* Exercise brief
Present an exact copy of each line below.

* Information supplied
==================================================
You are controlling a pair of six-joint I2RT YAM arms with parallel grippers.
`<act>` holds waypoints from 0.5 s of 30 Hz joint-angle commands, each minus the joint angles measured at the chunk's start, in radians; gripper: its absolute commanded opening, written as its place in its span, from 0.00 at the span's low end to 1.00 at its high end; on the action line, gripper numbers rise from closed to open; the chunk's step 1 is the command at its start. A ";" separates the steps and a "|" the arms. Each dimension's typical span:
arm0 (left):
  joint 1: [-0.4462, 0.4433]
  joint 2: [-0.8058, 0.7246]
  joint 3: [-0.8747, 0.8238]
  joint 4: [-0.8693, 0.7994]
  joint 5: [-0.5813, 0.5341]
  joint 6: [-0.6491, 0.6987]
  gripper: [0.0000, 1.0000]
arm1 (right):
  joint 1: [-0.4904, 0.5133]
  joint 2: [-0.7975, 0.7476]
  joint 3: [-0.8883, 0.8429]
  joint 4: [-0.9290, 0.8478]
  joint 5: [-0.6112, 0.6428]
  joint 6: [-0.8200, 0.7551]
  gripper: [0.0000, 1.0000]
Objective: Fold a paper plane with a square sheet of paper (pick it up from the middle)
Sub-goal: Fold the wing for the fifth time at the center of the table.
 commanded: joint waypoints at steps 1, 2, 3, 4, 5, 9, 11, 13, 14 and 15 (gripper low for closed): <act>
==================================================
* Expected answer
You are controlling a pair of six-joint I2RT YAM arms with parallel grippers.
`<act>` holds waypoints from 0.5 s of 30 Hz joint-angle commands, each minus the joint angles measured at the chunk's start, in radians; gripper: its absolute commanded opening, written as its place in its span, from 0.00 at the span's low end to 1.00 at its high end; on the action line, gripper numbers rise from closed to open; the chunk's step 1 is the command at its start. A ";" separates the steps and a "|" the arms. Each dimension's typical span:
arm0 (left):
  joint 1: [-0.4462, 0.4433]
  joint 2: [-0.8058, 0.7246]
  joint 3: [-0.8747, 0.8238]
  joint 4: [-0.8693, 0.7994]
  joint 5: [-0.5813, 0.5341]
  joint 6: [-0.6491, 0.6987]
  gripper: [0.0000, 1.0000]
arm1 (right):
  joint 1: [-0.4904, 0.5133]
  joint 2: [-0.7975, 0.7476]
  joint 3: [-0.8883, 0.8429]
  joint 4: [-0.9290, 0.8478]
  joint 5: [-0.6112, 0.6428]
  joint 6: [-0.8200, 0.7551]
  gripper: [0.0000, 1.0000]
Objective: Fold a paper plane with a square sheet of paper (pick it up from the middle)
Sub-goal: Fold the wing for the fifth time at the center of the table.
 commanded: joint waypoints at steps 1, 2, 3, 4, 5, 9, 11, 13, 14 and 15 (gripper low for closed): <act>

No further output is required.